`PDBFixer.addSolvent` often incorrectly neutralises systems with charged ligands as though they were neutral

Yoshanuikabundi commented 1 month ago

The addSolvent method uses a force field to assign charges, which it then uses to add ions that neutralise the net charge of the box. Unfortunately, the force field seems to assign formal charges of zero to many charged groups in small molecules; for example the citrate ion, which has a -3 formal charge:

from openff.toolkit import Molecule

top = Molecule.from_smiles("C(C(=O)[O-])C(CC(=O)[O-])(C(=O)[O-])O").to_topology()
top.molecule(0).generate_conformers(n_conformers=1)
top.to_file("citrate.pdb")

from pdbfixer import PDBFixer
import openmm

fixer = PDBFixer("citrate.pdb")

fixer.addSolvent(
    padding=2.0 * openmm.unit.nanometer,
    ionicStrength=0.1 * openmm.unit.molar,
    boxShape="dodecahedron",
)

counts = {"NA": 0, "UNK": 0, "CL": 0, "HOH": 0}
for residue in fixer.topology.residues():
    counts[residue.name] += 1
counts # 
{'NA': 3, 'UNK': 1, 'CL': 3, 'HOH': 1457}

The citrate.pdb file generated above is available here: citrate.pdb.zip

With the current main branch (commit 92044f3), you can also see this behavior with a PDB file like 1PO0, which has 2 citrate ions (each with -3 formal charge).

from pdbfixer import PDBFixer
import openmm

fixer = PDBFixer("1PO0.pdb")

fixer.findMissingResidues()

# This section adds caps; leave it commented to rebuild terminal loops
chains_to_cap = {chain for chain, resi in fixer.missingResidues}
for chainidx in chains_to_cap:
    chain = [*fixer.topology.chains()][chainidx]
    last_resi = len([*chain.residues()])
    fixer.missingResidues[chainidx, 0] = ['ACE']
    fixer.missingResidues[chainidx, last_resi] = ['NME']

fixer.findNonstandardResidues()
fixer.replaceNonstandardResidues()
# fixer.removeHeterogens(keepWater=True)
fixer.findMissingAtoms()
fixer.addMissingAtoms()

fixer.addMissingHydrogens(pH=7.4)

fixer.addSolvent(
    padding=2.0 * openmm.unit.nanometer,
    ionicStrength=0.1 * openmm.unit.molar,
    boxShape="dodecahedron",
)

charges = {
 'ASP': -1,
 'ARG': +1,
 'GLU': -1,
 'LYS': +1,
 'FLC': -3,
 'NA': 1,
 'CL': -1
} # I think this is right!
charge = 0
for residue in fixer.topology.residues():
    if residue.name in charges:
        charge += charges[residue.name]
charge # gives -6 (-3 for each citrate residue)

It would be great if the correct formal charges could be stored when the template is downloaded! Then they could be used when neutralising the system. This might also give an opportunity for users to manually specify the formal charges of UNK residues.

Thanks!

(also the ACE and NME residues in the second example above don't seem to be getting hydrogens - let me know if you'd like me to open a second issue for that!)

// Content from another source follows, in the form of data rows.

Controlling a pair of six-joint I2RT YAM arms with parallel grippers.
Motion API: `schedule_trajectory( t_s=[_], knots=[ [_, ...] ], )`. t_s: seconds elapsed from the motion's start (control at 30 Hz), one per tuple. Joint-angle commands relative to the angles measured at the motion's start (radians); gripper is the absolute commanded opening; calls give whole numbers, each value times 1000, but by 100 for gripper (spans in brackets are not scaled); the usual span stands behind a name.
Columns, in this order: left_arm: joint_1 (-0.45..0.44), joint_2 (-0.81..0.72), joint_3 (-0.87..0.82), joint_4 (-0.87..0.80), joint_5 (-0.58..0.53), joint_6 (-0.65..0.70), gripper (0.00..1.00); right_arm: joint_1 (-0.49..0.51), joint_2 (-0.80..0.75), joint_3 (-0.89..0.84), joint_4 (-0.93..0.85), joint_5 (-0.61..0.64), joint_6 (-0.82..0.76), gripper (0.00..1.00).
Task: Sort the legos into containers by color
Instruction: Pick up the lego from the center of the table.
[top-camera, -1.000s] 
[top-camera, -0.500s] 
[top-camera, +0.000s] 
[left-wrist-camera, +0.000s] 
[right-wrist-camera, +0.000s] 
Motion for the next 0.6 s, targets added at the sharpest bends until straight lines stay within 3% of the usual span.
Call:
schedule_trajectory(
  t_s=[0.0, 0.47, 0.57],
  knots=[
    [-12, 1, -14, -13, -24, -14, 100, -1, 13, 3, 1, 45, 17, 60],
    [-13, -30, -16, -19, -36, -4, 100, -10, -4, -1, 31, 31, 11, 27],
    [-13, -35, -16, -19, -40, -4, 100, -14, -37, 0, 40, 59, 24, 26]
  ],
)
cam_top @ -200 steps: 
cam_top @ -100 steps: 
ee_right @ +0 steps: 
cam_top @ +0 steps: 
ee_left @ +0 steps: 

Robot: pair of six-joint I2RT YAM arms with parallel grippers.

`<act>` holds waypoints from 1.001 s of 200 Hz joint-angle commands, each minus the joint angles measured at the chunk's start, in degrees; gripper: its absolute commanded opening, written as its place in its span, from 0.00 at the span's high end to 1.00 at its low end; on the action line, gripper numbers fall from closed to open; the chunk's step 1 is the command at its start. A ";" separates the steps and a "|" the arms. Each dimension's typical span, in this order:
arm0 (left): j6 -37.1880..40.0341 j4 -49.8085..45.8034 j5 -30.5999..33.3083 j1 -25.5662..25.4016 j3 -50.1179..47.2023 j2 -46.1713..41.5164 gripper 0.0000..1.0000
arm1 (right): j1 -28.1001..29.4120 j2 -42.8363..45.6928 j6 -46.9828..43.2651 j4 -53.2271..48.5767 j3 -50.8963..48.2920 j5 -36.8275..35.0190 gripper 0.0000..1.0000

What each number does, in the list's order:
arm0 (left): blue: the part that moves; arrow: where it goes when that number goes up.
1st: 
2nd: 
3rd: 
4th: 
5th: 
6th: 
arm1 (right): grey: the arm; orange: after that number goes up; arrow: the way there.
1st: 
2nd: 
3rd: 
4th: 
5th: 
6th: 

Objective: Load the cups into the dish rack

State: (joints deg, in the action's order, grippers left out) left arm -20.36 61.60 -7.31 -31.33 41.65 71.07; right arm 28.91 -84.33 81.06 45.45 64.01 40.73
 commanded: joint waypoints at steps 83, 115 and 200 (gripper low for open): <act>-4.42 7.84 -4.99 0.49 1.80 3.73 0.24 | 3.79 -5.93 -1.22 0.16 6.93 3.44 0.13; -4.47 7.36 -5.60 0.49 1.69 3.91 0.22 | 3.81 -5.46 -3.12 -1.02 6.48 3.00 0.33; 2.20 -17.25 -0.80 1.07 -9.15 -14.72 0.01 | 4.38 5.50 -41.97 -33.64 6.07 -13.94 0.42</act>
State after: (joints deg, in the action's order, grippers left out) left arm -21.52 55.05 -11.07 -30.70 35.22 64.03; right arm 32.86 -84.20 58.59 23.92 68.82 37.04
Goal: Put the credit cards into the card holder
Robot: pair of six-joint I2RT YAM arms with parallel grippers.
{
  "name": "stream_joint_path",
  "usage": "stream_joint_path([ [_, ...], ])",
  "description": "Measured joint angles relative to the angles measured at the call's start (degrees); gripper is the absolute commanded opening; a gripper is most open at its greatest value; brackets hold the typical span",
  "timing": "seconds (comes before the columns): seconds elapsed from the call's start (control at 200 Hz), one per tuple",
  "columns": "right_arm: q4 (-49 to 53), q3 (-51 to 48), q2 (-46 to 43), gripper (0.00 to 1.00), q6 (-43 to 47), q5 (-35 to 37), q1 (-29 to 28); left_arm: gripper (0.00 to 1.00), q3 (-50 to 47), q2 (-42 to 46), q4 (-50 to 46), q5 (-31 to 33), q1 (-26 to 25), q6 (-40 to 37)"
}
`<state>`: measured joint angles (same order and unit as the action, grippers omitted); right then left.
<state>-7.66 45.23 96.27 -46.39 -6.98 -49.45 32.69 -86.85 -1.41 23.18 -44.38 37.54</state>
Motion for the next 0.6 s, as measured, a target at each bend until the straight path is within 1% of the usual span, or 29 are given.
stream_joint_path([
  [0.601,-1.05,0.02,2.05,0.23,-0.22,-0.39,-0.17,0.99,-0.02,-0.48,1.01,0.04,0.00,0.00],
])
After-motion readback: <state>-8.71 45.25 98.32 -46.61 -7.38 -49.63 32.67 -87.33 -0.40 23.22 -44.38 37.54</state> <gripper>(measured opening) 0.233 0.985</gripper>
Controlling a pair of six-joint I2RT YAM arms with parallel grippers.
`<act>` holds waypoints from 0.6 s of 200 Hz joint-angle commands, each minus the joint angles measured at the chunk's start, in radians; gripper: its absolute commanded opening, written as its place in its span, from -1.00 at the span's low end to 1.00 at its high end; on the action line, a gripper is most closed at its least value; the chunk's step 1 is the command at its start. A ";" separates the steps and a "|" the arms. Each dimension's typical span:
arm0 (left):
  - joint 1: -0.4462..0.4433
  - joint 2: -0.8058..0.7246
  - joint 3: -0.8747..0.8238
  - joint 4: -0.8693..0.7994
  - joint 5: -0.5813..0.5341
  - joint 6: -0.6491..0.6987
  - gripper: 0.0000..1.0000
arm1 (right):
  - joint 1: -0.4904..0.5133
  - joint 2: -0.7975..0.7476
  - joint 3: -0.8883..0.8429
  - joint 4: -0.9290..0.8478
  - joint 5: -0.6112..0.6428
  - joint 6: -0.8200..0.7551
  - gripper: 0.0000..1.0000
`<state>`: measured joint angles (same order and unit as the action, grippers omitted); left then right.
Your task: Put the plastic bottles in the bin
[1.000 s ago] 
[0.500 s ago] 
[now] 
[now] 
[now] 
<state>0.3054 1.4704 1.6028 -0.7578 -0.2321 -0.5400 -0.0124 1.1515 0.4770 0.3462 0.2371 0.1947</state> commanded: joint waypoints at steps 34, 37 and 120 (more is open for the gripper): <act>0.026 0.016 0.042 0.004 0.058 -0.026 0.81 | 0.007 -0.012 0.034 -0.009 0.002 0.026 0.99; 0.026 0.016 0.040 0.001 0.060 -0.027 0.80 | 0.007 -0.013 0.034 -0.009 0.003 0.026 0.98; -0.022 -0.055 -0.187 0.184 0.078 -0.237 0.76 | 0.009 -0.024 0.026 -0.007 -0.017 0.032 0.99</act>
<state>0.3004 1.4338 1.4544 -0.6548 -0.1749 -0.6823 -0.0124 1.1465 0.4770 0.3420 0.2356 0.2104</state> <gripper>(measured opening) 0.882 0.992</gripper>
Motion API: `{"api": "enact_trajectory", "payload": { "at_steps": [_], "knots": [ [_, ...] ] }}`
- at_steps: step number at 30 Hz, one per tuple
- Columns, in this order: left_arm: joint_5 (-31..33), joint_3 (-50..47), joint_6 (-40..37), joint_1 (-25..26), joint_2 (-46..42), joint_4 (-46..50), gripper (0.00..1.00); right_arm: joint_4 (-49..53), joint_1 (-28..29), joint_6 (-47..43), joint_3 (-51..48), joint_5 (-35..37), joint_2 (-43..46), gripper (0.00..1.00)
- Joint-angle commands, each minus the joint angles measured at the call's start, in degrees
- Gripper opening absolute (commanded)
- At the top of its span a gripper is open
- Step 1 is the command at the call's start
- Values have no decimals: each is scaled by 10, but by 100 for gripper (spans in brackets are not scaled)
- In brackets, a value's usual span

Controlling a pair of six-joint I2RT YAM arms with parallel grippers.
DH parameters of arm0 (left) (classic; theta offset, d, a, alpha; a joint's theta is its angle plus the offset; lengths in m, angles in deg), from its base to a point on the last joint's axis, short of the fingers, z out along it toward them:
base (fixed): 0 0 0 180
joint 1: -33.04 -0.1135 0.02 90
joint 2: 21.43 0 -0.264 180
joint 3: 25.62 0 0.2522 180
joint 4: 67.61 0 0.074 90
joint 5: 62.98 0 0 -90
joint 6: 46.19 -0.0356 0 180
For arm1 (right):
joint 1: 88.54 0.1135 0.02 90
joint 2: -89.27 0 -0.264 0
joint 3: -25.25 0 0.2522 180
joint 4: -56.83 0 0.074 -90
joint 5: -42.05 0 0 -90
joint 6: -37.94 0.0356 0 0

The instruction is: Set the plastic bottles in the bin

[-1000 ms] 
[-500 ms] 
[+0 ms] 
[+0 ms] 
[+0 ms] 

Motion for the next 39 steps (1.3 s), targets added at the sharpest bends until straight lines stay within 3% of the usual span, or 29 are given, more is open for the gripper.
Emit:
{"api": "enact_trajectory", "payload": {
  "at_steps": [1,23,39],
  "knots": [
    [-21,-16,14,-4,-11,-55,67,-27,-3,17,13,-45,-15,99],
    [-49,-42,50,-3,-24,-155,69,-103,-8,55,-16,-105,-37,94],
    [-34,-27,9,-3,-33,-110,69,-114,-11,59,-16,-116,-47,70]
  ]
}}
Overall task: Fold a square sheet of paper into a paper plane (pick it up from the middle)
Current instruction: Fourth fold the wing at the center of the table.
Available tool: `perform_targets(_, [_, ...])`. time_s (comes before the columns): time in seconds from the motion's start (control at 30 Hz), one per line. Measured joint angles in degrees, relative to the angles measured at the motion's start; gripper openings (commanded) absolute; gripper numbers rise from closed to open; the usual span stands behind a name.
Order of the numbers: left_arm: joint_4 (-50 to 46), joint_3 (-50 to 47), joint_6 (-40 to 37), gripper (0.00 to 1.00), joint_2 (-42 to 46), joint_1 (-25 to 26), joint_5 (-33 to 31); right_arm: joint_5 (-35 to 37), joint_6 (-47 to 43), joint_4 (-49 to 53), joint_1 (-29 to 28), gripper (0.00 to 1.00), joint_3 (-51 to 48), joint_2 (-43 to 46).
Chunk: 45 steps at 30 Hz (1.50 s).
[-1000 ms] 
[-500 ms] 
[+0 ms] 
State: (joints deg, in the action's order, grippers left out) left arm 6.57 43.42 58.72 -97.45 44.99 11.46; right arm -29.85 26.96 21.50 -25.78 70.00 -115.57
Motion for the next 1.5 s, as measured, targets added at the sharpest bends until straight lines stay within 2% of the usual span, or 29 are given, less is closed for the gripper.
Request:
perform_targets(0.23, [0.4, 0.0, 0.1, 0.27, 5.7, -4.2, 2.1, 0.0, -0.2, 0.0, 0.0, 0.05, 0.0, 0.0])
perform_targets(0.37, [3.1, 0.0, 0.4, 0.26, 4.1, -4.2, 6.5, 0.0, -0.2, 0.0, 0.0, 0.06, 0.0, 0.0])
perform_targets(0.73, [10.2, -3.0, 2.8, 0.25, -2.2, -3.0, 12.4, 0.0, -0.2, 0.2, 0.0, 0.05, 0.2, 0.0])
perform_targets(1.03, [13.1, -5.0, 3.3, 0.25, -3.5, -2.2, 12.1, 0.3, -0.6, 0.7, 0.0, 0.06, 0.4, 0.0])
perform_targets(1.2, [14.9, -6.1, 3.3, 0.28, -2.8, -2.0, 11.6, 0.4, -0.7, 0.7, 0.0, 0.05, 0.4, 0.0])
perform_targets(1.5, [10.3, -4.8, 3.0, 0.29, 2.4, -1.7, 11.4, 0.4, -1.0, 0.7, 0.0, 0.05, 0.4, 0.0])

peastman commented 1 month ago

That's an interesting corner case I hadn't thought about. PDBFixer.addSolvent() is mostly just a thin wrapper around Modeller.addSolvent():

https://github.com/openmm/pdbfixer/blob/92044f3c524d21ee1e79f53c54882201ff2b5b34/pdbfixer/pdbfixer.py#L1358-L1364

Notice that Modeller lets you pass in a force field to use for identifying charges, but PDBFixer generates its own force field, which of course only knows about standard residues. Here are a few possibilities.

As a short term workaround, you could just copy out the code from PDBFixer.addSolvent(), but pass your own force field instead of having it generate one.
We could modify PDBFixer.addSolvent() to let you pass in a force field to use.
We could try to make _createForceField() generate charges for nonstandard residues based on their formal charges.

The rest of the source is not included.